SAHİH-İ BUHARİ

Bablar - Konular - Numaralar

KİTABU’L-HAC

<< 765 >>

باب: الإهلال عند مسجد ذي الحليفة.

20- Zu'l-huleyfe'de Telbiye Getirmek

 

حدثنا علي بن عبد الله: حدثنا موسى بن عقبة: سمعت سالم بن عبد الله قال: سمعت ابن عمر رضي الله عنهما. وحدثنا عبد الله بن مسلمة، عن مالك، عن موسى بن عقبة، عن سالم بن عبد الله: أنه سمع أباه يقول: ما أهل رسول الله صلى الله عليه وسلم إلا من عند المسجد، يعني: مسجد ذي الحليفة.

 

[-1541-] Salim İbn Abdullah, babasını şöyle söylerken işitmiştir: "Resûlullah ancak mescidin yanından telbiye getirerek ihram'a girerdi." Mescid'den maksadı Zu'l-huleyfe'deki mesciddir.

 

 

AÇIKLAMA:     Başlık, Medine'den yola çıkarak hacca giden kimse ile ilgilidir.
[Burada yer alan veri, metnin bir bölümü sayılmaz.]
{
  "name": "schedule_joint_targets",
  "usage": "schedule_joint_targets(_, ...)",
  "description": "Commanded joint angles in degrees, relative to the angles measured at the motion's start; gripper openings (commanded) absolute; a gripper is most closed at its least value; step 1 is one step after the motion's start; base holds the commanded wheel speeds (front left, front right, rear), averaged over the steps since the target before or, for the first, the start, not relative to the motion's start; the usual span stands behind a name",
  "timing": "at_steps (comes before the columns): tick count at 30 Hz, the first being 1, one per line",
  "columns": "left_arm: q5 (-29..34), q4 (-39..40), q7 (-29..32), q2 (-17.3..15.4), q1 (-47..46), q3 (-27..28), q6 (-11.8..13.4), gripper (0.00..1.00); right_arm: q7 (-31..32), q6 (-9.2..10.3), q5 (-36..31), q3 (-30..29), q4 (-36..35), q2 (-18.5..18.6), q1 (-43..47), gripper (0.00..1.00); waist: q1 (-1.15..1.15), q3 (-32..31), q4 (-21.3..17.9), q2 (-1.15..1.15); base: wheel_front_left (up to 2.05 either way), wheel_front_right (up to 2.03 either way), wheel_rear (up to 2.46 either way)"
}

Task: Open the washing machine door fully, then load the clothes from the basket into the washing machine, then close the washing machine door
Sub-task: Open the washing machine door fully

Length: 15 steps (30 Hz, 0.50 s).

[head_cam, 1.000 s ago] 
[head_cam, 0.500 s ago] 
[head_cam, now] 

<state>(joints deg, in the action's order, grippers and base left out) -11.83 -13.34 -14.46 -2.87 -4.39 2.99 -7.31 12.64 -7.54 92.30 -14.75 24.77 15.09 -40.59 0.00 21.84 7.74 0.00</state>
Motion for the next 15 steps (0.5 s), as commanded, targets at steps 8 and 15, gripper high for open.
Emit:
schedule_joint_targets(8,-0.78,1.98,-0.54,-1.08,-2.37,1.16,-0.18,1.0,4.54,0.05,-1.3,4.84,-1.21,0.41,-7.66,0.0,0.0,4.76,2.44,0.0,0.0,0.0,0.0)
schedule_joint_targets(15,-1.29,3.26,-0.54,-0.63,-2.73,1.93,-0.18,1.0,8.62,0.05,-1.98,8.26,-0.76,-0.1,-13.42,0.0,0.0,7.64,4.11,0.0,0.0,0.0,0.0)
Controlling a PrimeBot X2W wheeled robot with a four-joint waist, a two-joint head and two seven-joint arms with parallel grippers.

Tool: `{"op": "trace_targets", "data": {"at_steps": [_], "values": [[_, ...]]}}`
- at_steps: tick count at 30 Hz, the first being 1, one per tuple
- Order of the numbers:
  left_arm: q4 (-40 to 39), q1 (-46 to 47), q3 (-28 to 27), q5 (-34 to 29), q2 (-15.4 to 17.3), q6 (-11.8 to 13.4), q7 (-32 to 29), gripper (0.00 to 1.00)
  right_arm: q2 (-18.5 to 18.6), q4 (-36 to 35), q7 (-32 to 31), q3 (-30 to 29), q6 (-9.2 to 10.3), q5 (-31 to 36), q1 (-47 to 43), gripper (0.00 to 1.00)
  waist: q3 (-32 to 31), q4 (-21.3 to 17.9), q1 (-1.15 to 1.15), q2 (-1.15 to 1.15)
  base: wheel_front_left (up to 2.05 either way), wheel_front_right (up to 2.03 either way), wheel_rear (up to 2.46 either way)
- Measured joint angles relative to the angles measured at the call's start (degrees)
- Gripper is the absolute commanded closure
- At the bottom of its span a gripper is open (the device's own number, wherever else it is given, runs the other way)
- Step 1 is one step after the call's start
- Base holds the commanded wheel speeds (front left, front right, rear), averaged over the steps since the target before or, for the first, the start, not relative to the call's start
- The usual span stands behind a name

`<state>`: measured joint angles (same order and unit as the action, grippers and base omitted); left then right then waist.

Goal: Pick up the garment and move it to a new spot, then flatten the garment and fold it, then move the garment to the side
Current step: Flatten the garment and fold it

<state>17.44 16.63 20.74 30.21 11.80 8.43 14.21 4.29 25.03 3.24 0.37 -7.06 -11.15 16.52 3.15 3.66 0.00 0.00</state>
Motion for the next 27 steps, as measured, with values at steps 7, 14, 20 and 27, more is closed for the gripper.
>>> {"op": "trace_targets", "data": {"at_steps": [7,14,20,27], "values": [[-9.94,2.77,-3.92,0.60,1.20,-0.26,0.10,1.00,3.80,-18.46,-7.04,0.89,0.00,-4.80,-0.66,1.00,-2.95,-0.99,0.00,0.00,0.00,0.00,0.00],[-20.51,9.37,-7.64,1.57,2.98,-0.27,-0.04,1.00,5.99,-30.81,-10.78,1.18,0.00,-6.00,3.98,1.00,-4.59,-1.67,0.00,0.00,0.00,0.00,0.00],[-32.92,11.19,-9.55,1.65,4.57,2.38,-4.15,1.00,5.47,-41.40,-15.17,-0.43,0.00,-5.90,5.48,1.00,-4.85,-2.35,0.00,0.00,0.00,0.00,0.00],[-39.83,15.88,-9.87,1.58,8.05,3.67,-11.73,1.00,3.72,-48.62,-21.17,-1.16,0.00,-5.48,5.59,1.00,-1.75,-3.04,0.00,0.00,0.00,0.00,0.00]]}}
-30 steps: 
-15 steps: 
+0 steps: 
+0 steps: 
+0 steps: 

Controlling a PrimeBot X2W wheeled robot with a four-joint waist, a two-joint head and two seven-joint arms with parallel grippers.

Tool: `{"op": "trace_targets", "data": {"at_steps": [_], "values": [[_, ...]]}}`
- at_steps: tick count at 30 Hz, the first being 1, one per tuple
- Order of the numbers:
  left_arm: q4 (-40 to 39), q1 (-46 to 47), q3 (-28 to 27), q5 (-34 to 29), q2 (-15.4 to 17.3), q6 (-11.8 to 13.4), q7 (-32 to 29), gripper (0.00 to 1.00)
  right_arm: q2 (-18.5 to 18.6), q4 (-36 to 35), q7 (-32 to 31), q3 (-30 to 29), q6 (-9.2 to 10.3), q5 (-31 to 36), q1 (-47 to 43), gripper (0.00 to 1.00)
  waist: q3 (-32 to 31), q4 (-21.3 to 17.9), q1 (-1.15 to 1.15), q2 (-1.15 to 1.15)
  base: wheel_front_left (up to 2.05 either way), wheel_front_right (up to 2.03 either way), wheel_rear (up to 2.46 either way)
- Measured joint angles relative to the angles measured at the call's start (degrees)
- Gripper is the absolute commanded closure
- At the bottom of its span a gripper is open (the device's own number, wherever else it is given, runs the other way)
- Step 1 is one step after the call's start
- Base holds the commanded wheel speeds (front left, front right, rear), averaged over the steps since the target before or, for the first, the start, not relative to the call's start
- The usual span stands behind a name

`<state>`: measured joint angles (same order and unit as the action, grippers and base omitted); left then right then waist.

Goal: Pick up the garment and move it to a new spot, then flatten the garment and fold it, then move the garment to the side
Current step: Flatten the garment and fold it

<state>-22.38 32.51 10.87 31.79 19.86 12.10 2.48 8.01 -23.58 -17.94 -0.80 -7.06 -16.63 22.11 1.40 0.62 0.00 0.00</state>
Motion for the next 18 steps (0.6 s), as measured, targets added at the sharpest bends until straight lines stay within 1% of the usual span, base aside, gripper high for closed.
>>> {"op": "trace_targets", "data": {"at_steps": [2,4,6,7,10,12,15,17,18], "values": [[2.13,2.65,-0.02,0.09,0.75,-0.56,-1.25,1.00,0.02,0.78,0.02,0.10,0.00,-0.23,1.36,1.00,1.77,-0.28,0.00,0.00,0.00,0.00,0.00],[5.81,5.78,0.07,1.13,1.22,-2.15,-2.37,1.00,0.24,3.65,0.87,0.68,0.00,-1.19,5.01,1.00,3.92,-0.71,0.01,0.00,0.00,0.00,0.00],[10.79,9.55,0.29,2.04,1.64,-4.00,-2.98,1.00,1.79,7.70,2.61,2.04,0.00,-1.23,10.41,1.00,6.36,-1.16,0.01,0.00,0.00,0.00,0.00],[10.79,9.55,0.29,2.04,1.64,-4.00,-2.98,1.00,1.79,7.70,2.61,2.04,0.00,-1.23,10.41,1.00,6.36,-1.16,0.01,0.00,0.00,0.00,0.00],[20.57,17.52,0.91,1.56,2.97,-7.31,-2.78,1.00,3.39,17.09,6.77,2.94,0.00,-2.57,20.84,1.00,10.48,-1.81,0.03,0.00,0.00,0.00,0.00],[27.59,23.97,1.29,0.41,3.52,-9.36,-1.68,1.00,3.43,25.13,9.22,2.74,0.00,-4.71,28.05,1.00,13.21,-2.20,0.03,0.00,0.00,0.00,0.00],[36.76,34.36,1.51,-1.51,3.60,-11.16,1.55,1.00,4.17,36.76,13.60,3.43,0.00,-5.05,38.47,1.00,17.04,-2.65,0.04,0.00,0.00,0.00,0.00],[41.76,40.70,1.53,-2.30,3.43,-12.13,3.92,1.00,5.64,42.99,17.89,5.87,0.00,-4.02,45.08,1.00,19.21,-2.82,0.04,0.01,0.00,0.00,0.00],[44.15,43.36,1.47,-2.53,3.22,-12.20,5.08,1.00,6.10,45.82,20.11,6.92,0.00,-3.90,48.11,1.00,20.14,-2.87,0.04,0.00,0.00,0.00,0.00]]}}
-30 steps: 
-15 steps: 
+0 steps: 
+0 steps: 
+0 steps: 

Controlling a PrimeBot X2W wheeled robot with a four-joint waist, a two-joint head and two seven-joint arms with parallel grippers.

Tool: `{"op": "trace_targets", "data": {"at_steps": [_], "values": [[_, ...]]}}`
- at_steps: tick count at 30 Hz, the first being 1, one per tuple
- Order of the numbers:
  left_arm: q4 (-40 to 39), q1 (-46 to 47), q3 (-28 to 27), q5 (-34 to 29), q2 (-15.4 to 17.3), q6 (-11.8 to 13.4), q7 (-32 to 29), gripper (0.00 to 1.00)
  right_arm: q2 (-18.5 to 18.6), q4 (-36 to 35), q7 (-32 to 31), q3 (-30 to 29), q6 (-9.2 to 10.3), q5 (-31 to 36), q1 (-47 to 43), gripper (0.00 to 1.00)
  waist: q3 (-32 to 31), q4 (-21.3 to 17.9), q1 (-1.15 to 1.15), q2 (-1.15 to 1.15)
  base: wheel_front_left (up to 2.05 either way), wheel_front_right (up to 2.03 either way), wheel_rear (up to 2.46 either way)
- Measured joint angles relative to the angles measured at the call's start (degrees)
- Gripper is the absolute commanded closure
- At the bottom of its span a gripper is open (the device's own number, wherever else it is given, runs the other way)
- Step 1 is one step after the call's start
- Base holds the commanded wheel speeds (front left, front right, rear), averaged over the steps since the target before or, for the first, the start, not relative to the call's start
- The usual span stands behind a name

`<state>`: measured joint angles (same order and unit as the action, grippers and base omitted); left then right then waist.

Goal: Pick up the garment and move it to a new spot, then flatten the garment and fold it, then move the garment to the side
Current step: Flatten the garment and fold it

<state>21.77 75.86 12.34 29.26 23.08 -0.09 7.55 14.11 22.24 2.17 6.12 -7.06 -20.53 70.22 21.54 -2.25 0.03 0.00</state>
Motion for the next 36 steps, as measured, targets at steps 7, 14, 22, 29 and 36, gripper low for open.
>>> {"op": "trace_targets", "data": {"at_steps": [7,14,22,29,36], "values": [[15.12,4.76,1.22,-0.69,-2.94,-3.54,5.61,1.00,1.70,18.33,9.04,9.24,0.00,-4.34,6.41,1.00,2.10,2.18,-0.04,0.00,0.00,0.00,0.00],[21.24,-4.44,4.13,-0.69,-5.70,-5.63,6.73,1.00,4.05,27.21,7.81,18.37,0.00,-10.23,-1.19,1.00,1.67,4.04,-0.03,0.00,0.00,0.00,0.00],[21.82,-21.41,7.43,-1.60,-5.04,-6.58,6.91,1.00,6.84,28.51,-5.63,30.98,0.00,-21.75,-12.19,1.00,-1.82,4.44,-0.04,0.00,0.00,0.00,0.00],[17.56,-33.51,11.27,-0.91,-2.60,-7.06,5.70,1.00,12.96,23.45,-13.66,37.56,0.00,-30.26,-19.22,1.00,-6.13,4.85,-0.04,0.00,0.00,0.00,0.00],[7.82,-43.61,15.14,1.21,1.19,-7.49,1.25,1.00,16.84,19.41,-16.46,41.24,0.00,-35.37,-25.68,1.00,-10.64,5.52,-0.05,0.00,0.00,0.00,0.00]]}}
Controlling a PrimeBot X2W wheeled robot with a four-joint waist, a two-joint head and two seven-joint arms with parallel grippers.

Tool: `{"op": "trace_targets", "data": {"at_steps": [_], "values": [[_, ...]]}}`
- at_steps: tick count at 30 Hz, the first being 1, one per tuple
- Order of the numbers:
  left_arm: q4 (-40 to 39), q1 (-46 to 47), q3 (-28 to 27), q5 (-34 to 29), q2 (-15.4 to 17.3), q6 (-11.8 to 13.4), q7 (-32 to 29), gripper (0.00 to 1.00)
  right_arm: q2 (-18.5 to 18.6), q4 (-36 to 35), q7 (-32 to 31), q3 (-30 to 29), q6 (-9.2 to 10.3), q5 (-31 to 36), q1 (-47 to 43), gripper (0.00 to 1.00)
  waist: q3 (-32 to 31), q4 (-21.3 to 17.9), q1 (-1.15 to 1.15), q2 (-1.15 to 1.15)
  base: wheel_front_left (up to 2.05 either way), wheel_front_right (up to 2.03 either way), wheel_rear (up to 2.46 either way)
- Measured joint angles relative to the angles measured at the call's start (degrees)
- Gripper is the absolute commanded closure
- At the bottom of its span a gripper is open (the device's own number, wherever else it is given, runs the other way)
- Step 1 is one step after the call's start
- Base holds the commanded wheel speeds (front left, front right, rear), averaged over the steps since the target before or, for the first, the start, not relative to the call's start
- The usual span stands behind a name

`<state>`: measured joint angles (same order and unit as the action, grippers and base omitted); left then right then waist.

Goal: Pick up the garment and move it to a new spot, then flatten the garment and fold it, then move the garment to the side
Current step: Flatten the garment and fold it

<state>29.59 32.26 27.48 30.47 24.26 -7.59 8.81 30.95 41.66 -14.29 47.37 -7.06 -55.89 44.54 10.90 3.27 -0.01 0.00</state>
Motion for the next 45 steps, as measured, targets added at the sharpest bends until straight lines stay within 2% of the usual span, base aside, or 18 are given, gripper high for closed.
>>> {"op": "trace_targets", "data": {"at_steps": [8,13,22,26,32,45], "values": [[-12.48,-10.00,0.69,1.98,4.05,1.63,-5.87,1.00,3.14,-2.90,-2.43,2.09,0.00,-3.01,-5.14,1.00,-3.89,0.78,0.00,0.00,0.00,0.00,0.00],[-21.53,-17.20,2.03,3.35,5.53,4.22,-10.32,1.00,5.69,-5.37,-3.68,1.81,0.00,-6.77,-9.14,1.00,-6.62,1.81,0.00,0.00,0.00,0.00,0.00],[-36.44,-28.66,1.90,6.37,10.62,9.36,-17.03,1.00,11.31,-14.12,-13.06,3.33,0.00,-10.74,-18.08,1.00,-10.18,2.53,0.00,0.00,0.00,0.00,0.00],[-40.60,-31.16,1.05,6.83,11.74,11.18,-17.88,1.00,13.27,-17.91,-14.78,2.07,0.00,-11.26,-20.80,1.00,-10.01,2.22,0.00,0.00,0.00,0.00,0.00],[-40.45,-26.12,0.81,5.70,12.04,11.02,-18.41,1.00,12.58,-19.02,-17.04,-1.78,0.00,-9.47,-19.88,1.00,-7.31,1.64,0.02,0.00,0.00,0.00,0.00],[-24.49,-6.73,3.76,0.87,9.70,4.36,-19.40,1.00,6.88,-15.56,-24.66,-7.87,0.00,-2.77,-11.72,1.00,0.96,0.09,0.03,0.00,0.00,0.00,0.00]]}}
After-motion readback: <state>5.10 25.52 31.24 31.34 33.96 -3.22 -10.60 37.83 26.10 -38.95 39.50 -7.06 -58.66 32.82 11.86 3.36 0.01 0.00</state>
Bu konuya 28. başlık olan "Kişinin, devenin tam olarak ayağa kalkmasından sonra telbiye getirmesi" konusunda temas edilecektir.

 

Salih İbn Keysan'ın Nafi'den naklettiğine göre İbn Ömer (r.anhüm) şöyle demiştir: "Resulullah (s.a.v.) devesi tam olarak ayağa kalkıp kendisini düz bir duruma getirdiği zaman telbiye getirmiştir." İbn Ömer, iki konu sonra yer alacak olan İbn Abbas'ın "Bineğine binip çöle yöneldi ve telbiye getirdi" şeklindeki rivayetini kabul etmemiştir.

 

Buradaki müşkili, Ebu Davud ve Hakim'in, Saîd İbn Cübeyr'den aktardığı şu rivayet çözer: "İbn Abbas'a; "Resulullah'ın telbiye getirmesi hakkında sahabilerin farklı görüşte olmalarına hayret ediyorum" dedim. -Sonra hadisi zikretti. Hadiste şu sözler bulunmaktaydı- Nebi (s.a.v.), Zülhuleyfe mescidinde iki rekat namaz kıldıktan sonra bulunduğu meclisten kalkarak hac için telbiye getirdi. Bazı insanlar bu telbiyeyi duyarak böyle öğrendiler. Daha sonra Efendimiz (s.a.v.) bineğine bindi. Bineği doğrulduğu zaman yine telbiye getirdi. Sonra aradan bir süre geçti. Çöle yönelince yine telbiye getirdi. Bu telbiyelere de daha önceki telbiyeleri bilmeyen bir grup insan işitti. Daha sonra her grup kendi işittiği şeyi nakletti. Onun asıl (ilk) telbiye getirdiği yer namaz kıldığı yerdir. Daha sonra ikinci ve üçüncü kez telbiye getirmiştir." İbn Ömer, telbiyenin sadece çöle yönelindiği sırada yapıldığı görüşüne bu yüzden karşı çıkmıştır. Fakihler sayılan bütün telbiyelerin caiz olduğu konusunda ittifak etmişlerdir. Görüş ayrılığı sadece hangisinin daha faziletli olduğu konusundadır.